Collection entries
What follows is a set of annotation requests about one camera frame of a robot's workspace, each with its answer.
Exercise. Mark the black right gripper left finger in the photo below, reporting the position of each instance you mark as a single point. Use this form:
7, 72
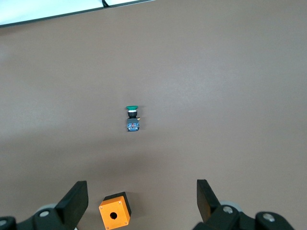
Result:
67, 210

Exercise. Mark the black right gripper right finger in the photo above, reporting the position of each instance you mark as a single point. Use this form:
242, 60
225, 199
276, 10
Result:
211, 210

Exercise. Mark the orange box with hole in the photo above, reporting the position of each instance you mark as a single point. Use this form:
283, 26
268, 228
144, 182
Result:
108, 208

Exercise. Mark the green push button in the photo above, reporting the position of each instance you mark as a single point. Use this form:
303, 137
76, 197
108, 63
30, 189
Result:
132, 124

▸ WHAT YOU WILL DO: No pictures belong in the copy. Repeat the entries exactly.

▸ FINAL ANSWER:
What follows is a set of annotation requests about one camera frame of a robot's workspace, each with its answer.
Exercise. Mark the black right gripper left finger in the photo below, reporting the position of each instance you mark as a single point. Use this form:
7, 72
Result:
67, 210

Exercise. Mark the black right gripper right finger in the photo above, reporting the position of each instance you mark as a single point. Use this form:
242, 60
225, 199
276, 10
Result:
211, 210

Exercise. Mark the orange box with hole in the photo above, reporting the position of each instance you mark as a single point. Use this form:
283, 26
268, 228
144, 182
Result:
108, 208

Exercise. Mark the green push button in the photo above, reporting the position of each instance you mark as a single point. Use this form:
303, 137
76, 197
108, 63
30, 189
Result:
132, 124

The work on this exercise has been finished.